Embora na proposta de lei orçamentária anual, em geral, as receitas sejam estimadas e as despesas autorizadas, há casos de ingressos que só podem ser incluídos como receitas quando especificamente autorizados pelo Poder Legislativo. Conforme as disposições da Lei nº 4.320/1964, um exemplo desse ingresso tem origem em:
- A)amortização de empréstimos;
Errada, porque amortização de empréstimos é receita de capital, mas não é o exemplo clássico de ingresso que depende de autorização legislativa específica no sentido cobrado pela questão.
- B)operação de créditos;
Certa, porque as operações de crédito são receitas de capital e sua inclusão no orçamento depende de autorização legal específica.
- C)operações extraorçamentárias;
Errada, porque operações extraorçamentárias não são receitas orçamentárias; são ingressos transitórios que não integram a LOA como receita.
- D)recursos vinculados;
Errada, porque recursos vinculados dizem respeito à destinação da receita, e não à origem de um ingresso que só pode ser incluído mediante autorização legislativa específica.
- E)transferências constitucionais.
Errada, porque transferências constitucionais são receitas transferidas por imposição constitucional e não dependem do mesmo tipo de autorização específica cobrada no enunciado.
Gabarito: B
A Lei nº 4.320/1964 organiza as receitas públicas e deixa claro que nem todo dinheiro que entra no caixa vira receita orçamentária do mesmo jeito. Há ingressos que dependem de autorização legal específica para serem considerados na lei orçamentária, especialmente quando envolvem endividamento do Estado. Aqui mora a lógica: se o governo vai tomar dinheiro emprestado, isso não pode aparecer no orçamento como se fosse um detalhe qualquer. É justamente o caso das operações de crédito. Pela Lei nº 4.320/1964, elas integram as receitas de capital, mas sua inclusão no orçamento exige autorização legislativa específica, porque representam a assunção de dívida pelo ente público. Em linguagem de concurso: pegou dinheiro emprestado, não é mágica fiscal, é receita de capital com autorização expressa. As outras alternativas até lembram receitas públicas, mas não encaixam no ponto central da questão. A banca quer o exemplo de ingresso cuja previsão orçamentária depende de aval do Legislativo.

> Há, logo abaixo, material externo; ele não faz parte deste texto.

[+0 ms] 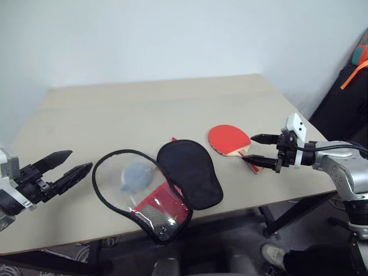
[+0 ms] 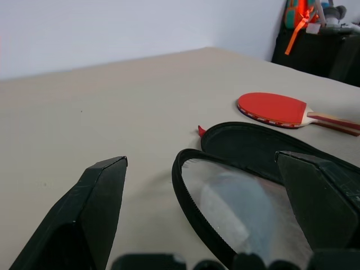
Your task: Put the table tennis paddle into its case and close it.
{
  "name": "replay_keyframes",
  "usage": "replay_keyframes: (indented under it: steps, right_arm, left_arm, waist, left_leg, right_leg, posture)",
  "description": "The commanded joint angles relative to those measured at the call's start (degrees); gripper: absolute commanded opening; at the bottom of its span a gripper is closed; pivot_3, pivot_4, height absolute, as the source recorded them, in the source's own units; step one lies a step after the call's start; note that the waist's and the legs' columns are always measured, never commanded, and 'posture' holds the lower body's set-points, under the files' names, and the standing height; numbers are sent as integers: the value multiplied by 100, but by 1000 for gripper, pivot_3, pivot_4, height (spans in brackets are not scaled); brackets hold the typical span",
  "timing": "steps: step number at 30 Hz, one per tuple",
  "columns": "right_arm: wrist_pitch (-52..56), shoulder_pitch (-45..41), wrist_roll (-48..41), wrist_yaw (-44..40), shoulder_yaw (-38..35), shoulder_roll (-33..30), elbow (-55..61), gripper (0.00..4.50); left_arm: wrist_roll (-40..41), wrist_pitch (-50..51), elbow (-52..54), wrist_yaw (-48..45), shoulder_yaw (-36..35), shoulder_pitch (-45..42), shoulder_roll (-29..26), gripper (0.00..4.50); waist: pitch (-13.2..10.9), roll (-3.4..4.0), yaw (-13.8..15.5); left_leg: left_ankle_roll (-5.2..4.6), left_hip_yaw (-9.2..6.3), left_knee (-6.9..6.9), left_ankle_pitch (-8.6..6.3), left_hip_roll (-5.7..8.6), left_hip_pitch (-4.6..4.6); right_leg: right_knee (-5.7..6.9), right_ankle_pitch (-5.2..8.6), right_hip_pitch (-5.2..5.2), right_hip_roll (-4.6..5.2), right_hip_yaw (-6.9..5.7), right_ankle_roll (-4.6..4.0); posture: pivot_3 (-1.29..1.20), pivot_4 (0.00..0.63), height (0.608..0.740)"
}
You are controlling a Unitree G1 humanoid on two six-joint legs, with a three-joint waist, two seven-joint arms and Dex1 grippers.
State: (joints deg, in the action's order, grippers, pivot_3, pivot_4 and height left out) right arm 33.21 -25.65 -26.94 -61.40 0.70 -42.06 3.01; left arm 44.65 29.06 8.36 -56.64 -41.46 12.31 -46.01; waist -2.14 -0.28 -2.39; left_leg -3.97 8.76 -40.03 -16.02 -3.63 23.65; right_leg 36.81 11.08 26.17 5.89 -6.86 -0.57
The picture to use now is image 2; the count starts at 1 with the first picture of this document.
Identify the grey plush toy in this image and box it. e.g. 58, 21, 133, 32
317, 0, 360, 34

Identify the black cabinet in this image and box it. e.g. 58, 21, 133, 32
271, 26, 360, 85

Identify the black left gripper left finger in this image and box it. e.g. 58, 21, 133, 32
8, 156, 128, 270

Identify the red and black paddle case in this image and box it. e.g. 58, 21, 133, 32
171, 121, 360, 267

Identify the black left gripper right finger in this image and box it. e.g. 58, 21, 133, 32
274, 151, 360, 250

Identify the orange and teal backpack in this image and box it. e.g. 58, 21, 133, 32
284, 0, 320, 56

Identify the red table tennis paddle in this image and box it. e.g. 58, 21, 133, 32
237, 92, 360, 137

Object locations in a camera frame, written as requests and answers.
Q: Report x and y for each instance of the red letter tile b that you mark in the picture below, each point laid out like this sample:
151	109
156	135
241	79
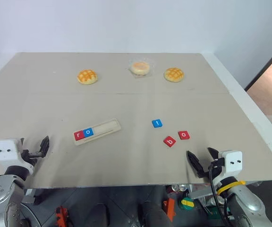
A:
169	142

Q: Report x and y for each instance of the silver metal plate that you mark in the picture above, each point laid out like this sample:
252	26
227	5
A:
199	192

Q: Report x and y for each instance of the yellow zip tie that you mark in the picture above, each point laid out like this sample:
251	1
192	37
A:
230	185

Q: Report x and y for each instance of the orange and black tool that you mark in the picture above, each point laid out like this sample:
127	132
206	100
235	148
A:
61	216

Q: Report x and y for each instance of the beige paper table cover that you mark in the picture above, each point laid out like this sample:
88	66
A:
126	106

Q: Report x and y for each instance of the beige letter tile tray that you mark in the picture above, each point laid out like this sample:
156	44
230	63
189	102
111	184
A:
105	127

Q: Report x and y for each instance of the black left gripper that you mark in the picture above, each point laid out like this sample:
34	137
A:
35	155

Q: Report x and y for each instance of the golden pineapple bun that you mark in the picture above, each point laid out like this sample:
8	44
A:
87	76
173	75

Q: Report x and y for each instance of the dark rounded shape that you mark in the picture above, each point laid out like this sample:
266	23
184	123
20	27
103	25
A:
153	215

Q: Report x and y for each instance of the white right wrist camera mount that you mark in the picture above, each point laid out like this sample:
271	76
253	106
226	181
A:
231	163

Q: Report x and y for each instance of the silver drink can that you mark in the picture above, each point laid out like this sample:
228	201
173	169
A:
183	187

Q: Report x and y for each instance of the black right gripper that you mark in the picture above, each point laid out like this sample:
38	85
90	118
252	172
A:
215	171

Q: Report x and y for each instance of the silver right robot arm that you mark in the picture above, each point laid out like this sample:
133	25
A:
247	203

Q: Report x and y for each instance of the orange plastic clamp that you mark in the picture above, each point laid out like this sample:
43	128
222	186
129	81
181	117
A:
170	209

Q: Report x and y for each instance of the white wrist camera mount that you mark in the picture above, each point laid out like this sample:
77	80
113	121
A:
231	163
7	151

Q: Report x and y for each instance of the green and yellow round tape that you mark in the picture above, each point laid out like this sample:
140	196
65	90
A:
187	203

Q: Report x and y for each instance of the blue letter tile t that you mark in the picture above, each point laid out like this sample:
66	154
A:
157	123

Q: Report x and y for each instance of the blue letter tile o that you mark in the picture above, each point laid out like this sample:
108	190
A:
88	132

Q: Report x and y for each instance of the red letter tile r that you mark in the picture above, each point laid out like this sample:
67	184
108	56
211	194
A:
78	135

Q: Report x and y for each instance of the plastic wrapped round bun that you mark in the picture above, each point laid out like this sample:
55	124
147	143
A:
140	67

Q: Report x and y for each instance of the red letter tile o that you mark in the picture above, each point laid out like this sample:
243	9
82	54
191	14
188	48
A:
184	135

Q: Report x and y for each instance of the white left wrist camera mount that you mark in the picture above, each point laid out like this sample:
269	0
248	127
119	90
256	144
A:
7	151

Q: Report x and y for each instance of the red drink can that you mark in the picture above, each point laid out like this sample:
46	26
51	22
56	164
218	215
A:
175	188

Por isso, o gabarito é a letra B. A lógica também conversa com o princípio da legalidade orçamentária: o orçamento não é terra sem dono. Em resumo: operação de crédito é ingresso financeiro típico de financiamento do Estado e, por isso, só entra como receita quando houver autorização legal adequada. É uma leitura clássica da Lei nº 4.320/1964, muito cobrada em provas de contabilidade pública.